Fri. Jul 10th, 2020

Spotting Insider Threats Before They Happen

When you hear the word cyber-criminal what images come to mind?


We bet a dozen images just flashed through your mind. Maybe it was a general image — a faceless person tapping away at their computer. Or maybe the image was more specific, for instance, WikiLeaks founder Julian Assange.


But of the dozen or so images that came across your mind, was this one of them?


A woman wearing a gray dress, and a smile, as she scans her ID badge breezing through security and into the building. She walks to the elevator, and when the doors open on the sixth floor, she sits down and uses her employee credentials to log in to a computer.


If it wasn’t, don’t be ashamed. When it comes to cybercrime, most people forget that attacks don’t always come from outside — sometimes the attacker is sitting in a cubicle directly across from you.


So, since September is Insider Threat Awareness Month, today’s (and the next three) Tech Tip Tuesday will focus on insider threats.


What the heck is an insider threat, anyway?

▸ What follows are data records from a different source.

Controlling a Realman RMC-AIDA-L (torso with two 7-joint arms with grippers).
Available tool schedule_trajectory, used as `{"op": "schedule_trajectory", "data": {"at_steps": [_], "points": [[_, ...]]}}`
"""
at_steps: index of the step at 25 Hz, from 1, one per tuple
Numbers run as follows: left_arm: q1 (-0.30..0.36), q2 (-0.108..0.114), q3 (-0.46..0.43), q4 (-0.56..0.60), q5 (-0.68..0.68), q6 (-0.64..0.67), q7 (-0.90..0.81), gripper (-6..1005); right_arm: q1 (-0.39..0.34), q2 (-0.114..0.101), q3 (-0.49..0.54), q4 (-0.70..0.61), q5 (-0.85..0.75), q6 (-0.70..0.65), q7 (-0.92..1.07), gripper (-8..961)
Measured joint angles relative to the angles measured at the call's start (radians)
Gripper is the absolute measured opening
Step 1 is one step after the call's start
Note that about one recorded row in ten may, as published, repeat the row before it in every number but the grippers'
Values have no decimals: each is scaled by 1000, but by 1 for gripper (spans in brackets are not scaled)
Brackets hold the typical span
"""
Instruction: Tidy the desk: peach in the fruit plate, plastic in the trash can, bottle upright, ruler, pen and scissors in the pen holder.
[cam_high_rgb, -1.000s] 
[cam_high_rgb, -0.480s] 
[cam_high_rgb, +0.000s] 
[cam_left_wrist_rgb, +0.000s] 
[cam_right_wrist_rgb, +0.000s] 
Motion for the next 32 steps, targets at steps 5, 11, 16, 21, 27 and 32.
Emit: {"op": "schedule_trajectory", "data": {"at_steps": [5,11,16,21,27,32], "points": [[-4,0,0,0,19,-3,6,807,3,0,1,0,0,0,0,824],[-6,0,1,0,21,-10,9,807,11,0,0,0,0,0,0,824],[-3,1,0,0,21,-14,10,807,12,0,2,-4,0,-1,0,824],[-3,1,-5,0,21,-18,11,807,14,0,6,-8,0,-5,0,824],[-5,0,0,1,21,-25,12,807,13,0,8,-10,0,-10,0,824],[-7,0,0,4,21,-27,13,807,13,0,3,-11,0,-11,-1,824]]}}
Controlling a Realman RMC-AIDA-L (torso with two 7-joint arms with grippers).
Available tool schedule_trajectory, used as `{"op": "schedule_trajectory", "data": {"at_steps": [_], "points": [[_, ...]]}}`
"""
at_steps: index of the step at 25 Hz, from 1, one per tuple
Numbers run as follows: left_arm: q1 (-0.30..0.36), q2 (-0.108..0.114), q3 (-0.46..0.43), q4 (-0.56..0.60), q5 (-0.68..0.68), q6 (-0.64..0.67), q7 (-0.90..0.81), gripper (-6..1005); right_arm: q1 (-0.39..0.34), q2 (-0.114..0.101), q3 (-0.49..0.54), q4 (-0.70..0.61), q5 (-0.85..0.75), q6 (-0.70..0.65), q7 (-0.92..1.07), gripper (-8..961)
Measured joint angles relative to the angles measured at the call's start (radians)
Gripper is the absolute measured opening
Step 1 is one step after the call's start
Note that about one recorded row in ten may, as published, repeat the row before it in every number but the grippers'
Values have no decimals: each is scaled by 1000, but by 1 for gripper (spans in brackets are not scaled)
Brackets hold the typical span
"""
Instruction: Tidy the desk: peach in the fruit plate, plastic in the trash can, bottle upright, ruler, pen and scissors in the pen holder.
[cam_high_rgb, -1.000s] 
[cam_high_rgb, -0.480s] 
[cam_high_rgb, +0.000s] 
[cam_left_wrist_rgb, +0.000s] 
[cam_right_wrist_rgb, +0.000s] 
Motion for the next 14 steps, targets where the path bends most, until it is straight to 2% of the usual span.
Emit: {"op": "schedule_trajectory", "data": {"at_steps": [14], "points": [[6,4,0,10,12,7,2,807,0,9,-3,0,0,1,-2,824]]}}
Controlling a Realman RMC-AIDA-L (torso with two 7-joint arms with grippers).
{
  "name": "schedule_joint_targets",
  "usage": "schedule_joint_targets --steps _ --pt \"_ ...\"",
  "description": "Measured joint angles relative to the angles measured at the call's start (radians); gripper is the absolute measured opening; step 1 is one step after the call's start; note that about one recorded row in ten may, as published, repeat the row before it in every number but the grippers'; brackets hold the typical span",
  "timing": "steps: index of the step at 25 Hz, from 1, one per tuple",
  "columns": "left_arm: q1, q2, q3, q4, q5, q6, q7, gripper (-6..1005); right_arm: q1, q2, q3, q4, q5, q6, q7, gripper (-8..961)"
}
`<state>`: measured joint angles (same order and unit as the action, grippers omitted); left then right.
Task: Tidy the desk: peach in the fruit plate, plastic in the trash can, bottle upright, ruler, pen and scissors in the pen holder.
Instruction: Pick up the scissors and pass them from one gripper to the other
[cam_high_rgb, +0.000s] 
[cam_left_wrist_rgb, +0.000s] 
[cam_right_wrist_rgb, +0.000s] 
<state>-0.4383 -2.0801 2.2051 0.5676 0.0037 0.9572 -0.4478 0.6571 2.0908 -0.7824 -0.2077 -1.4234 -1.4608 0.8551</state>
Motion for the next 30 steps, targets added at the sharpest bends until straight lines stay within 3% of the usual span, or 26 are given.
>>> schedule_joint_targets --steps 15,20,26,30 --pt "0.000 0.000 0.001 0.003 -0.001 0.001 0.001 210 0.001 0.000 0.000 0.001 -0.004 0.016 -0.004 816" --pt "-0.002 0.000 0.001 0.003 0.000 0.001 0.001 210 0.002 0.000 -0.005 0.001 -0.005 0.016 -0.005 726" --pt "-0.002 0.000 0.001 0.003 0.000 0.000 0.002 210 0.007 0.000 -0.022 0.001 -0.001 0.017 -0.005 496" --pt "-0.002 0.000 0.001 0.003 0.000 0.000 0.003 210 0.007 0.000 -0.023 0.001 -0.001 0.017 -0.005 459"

The name says it all — an insider threat is a threat that comes from inside of your organization. But, it doesn’t necessarily have to be the person sitting across from you, sometimes the threat can come from third parties such as contractors or business associates.


Indicators of Inside Threats

Now that we’ve taken care of the basics, let’s get down to the nitty-gritty. How do you spot an insider threat? Is it even possible? In some instances, the signs are pretty clear and can be recognized in certain personality and behavioral changes.


One example of a potential threat is a disgruntled employee who openly speaks ill of the company, whether it’s in the office, on social media, or in group chats. Another indicator could be a business associate who is struggling financially or facing legal troubles.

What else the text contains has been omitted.